Digital hybridity: innovative reality or utopia?
DOI:
https://doi.org/10.21146/2413-9084-2023-28-1-48-65Keywords:
information society, digital society, digital transformation, hybridity, real world, digital world, risks, externalization, artificial general intelligence (AGI), intelligent systemsAbstract
The problem of hybridity is a set of relatively new, controversial, complex theoretical, methodological and practical issues that humanity has faced during the period of digital transformation. The purpose of this article is to address the dual nature of hybridity in the emerging digital society. The inconsistency of hybridity is due to the symbiosis of the real and virtual (digital) worlds, which merge into a single integrity. A fundamentally new human habitat has emerged.

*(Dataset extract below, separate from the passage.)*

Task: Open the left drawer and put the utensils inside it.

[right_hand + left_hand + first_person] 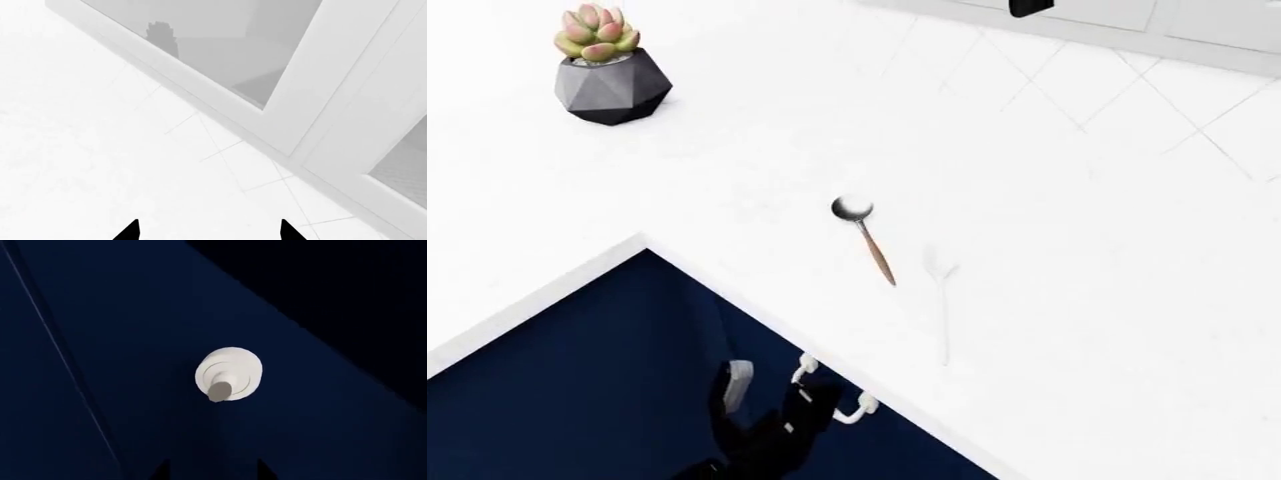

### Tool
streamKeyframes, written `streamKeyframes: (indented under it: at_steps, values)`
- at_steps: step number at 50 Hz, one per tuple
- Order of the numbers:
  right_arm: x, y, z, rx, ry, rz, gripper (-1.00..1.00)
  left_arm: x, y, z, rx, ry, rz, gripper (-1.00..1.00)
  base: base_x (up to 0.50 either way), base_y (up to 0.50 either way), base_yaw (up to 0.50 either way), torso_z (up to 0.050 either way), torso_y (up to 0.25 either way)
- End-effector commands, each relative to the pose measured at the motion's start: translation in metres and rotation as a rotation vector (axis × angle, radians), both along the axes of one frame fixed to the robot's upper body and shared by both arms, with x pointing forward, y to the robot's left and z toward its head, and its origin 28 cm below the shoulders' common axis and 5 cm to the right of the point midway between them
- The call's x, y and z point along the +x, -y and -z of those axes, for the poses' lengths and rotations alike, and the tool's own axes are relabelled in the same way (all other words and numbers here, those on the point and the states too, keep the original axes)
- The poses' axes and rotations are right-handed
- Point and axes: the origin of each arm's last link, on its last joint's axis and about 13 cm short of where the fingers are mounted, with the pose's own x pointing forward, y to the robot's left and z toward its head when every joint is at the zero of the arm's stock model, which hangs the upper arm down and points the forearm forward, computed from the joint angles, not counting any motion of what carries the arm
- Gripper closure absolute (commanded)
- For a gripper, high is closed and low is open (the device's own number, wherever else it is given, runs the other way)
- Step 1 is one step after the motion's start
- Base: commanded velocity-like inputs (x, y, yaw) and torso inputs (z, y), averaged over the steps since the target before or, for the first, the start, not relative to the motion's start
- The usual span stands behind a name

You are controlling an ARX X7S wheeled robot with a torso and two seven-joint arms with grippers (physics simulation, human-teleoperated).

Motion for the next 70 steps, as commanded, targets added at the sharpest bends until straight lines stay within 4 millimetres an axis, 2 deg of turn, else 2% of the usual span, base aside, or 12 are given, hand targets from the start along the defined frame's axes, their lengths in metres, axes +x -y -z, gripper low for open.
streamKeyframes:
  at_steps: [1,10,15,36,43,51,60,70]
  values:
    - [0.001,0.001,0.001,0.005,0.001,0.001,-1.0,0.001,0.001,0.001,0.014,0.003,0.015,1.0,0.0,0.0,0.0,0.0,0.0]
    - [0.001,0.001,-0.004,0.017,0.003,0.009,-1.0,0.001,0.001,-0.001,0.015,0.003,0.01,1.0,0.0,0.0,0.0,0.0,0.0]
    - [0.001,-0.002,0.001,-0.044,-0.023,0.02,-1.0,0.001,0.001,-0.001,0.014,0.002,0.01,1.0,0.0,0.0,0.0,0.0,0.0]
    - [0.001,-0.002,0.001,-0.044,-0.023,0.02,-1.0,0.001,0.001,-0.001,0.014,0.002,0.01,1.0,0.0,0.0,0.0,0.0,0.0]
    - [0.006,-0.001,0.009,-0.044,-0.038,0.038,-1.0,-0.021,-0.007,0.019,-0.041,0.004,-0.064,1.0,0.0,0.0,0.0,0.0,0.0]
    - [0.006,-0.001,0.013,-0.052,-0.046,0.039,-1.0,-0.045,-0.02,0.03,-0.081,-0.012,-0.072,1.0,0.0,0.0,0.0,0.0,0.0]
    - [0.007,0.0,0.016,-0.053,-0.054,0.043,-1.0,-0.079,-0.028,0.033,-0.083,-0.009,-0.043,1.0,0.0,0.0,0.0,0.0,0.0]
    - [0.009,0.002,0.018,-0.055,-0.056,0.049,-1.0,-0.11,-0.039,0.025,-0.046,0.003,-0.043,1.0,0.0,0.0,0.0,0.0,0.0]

And a person can no longer always understand which of the spaces – real or virtual – he is in at one moment or another, and how does human existence
appear to us in this hybrid innovative world? In this hybrid environment, a person communicates not only with his own kind, but also with artificial subjects (technosubjects), giving rise to the problem of hybridity of a higher order. Being is complicated by the hybrid symbiosis of natural and artificial intelligence, new ways of externalization, the expansion of personal identity through digital or network identification. On the other hand, in the joint evolutionary development, a tendency begins to take shape to displace man himself with these artificial self-developing systems, in which human qualities are increasingly manifested. At the same time, a person is not always ready to bear responsibility for the consequences and quality of the created artificial self-image. Meanwhile, the world is already entering the next level of complexity of being – the Post-Human world, the hybridity of which is generated by the symbiosis of the human body and the electronic devices built into it. This article examines how the interpenetration of previously heterogeneous elements occurs in various spheres of life and what risks this generates. The authors propose the formulated concept of hybridity as a kind of analytical tool for studying social processes from the point of view of their dual nature, emerging risks and vulnerabilities.